+++ GIVEN DATA

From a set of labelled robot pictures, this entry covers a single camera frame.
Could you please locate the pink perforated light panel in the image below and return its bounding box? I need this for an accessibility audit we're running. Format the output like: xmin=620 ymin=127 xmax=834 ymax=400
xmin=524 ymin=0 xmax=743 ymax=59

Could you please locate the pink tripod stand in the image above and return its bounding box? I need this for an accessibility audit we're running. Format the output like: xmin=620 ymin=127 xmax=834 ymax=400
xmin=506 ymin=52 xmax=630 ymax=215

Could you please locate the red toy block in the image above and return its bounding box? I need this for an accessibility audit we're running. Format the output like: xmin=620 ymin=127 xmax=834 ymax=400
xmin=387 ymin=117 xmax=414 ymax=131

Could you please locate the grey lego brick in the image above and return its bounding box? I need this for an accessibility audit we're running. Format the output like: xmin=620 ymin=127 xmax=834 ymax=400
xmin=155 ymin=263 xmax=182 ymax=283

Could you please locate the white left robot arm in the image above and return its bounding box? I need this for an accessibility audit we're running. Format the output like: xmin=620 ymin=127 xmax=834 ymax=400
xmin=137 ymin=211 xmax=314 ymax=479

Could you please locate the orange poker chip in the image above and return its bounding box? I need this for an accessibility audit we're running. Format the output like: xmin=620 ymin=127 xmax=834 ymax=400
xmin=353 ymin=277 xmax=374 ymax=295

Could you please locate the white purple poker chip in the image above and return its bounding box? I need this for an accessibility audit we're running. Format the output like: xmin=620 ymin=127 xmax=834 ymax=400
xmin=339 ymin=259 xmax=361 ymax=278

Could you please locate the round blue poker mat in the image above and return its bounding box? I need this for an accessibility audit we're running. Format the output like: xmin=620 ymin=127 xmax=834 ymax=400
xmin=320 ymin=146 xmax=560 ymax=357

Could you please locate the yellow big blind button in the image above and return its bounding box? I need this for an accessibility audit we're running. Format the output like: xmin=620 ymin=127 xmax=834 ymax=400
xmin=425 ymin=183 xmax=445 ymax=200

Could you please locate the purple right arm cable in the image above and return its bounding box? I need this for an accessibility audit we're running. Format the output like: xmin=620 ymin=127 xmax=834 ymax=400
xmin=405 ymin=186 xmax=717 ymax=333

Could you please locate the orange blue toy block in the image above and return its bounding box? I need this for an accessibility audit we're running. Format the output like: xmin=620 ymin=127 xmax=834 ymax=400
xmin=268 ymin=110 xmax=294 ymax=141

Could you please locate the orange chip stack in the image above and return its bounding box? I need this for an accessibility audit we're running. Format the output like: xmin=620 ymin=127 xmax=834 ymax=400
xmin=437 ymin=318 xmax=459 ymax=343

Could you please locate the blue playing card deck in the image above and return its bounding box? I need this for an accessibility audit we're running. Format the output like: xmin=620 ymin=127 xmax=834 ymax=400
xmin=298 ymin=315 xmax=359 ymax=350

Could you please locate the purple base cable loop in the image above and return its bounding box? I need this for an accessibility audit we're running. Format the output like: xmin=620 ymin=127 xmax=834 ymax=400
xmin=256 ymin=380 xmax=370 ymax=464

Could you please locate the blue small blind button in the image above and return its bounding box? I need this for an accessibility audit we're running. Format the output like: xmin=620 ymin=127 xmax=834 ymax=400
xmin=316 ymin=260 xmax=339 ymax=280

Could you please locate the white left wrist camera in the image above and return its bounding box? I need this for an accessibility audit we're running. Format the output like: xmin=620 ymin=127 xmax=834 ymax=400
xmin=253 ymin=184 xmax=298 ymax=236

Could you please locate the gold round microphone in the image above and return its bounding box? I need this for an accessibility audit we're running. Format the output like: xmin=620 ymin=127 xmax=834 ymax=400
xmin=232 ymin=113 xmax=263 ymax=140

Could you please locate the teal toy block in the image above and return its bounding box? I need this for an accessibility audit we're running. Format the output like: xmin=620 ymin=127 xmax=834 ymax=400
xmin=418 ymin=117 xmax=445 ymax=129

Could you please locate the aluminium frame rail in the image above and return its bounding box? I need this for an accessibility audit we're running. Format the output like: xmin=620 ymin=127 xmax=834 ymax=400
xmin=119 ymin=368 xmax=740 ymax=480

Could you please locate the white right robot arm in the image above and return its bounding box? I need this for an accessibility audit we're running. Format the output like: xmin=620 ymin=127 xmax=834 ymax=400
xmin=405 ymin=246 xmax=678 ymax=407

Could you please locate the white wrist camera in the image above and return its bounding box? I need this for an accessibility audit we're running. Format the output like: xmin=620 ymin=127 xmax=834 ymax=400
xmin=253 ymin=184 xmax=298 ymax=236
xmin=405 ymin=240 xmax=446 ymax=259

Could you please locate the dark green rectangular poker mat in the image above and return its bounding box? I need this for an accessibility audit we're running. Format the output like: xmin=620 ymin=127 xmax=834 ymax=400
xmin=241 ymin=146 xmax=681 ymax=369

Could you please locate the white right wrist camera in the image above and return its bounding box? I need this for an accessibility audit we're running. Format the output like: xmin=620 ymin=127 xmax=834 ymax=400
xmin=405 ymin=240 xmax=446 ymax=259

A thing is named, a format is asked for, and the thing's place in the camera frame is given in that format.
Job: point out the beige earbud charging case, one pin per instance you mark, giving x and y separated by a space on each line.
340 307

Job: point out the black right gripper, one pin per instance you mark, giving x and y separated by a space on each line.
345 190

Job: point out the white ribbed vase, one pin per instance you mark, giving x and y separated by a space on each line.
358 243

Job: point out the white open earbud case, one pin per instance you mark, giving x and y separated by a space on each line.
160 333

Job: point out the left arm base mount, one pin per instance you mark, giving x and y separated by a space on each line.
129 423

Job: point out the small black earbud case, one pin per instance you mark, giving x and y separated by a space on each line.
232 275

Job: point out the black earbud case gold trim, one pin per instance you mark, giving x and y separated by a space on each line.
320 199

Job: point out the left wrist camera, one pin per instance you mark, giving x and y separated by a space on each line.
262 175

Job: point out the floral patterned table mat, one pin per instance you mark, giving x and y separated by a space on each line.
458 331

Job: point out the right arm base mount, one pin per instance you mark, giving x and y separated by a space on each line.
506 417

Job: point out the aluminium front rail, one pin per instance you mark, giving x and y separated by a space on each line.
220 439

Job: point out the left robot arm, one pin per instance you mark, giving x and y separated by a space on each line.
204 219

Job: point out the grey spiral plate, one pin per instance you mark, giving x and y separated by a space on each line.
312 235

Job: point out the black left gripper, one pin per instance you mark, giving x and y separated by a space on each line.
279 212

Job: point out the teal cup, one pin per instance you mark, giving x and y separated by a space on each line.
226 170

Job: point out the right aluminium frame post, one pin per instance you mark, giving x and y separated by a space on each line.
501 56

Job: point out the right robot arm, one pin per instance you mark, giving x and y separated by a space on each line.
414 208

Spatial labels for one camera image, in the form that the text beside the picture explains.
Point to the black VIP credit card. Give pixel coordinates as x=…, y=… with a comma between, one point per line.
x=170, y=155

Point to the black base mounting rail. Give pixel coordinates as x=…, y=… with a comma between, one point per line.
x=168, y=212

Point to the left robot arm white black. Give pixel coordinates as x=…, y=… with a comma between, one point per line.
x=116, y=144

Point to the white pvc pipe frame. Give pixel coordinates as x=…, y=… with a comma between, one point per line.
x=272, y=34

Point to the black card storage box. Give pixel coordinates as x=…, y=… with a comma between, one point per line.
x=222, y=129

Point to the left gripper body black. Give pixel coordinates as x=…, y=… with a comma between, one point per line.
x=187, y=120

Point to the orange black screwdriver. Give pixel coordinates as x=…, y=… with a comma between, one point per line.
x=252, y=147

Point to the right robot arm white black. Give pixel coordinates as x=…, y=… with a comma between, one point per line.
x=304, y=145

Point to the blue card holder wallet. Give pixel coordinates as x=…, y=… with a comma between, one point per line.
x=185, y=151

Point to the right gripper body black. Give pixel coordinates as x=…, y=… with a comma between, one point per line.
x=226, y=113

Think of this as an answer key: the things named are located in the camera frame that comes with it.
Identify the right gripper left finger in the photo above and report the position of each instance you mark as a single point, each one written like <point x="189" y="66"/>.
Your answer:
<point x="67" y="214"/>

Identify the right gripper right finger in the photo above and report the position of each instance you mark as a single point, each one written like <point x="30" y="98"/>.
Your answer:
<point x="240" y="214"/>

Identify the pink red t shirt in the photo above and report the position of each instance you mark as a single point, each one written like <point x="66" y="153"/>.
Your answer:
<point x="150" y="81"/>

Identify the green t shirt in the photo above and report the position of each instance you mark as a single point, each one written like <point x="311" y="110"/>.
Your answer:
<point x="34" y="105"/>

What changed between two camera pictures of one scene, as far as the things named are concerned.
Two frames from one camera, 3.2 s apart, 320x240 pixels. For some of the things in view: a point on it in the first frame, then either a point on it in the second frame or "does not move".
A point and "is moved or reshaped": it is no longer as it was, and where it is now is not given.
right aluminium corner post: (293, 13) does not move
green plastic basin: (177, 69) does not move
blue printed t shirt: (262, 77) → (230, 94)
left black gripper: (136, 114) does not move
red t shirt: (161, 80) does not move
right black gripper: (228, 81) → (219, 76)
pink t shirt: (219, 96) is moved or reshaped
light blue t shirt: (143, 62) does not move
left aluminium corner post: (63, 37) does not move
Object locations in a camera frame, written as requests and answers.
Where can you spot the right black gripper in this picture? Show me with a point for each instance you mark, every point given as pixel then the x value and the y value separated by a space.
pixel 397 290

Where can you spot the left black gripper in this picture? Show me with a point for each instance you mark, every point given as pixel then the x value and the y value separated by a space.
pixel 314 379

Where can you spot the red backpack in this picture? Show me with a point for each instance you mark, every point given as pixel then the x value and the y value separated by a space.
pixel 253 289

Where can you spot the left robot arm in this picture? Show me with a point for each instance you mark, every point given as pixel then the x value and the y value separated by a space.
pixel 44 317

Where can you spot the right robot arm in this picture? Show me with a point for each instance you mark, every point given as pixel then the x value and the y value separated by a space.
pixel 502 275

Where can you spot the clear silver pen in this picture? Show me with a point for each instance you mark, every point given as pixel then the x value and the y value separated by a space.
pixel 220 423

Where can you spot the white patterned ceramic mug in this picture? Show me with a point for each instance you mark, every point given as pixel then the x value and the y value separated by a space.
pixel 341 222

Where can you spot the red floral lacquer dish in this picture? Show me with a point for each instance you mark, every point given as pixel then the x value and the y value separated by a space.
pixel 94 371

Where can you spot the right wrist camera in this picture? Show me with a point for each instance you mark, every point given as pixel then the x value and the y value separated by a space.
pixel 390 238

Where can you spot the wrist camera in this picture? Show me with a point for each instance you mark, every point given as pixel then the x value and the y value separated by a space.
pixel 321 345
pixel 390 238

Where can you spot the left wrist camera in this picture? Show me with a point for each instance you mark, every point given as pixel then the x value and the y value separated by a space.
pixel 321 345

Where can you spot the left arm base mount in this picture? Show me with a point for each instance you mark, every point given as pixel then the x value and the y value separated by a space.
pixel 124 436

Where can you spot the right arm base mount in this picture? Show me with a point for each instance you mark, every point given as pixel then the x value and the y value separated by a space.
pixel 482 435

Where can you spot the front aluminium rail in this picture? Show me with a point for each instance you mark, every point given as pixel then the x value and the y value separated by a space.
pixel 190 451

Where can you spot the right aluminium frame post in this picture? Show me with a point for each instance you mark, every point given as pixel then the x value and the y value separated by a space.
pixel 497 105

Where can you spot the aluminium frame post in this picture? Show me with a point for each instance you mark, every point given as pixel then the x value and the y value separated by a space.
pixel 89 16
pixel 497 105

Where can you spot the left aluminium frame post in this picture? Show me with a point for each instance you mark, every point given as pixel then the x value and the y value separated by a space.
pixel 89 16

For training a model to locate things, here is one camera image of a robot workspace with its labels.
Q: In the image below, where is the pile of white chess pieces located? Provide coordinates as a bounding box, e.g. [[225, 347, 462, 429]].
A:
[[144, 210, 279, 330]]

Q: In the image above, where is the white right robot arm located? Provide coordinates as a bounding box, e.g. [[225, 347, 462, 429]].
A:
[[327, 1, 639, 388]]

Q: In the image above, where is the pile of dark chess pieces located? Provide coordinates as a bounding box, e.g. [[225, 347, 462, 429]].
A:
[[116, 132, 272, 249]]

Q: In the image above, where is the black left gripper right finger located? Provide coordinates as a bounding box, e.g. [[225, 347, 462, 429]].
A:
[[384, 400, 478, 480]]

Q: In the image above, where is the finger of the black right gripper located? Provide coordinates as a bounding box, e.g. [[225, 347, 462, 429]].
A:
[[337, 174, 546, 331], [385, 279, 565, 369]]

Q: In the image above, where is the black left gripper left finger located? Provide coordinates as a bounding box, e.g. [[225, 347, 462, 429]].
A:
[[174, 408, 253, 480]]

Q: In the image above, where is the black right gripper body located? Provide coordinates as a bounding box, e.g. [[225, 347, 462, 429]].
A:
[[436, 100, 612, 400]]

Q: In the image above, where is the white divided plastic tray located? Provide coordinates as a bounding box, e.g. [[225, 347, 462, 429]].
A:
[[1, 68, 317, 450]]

++++++

> **TASK OBJECTIVE**:
Count every line in the entries above where the word "position" appears; respond with the number alone.

> **SOLUTION FOR THIS PROBLEM**:
4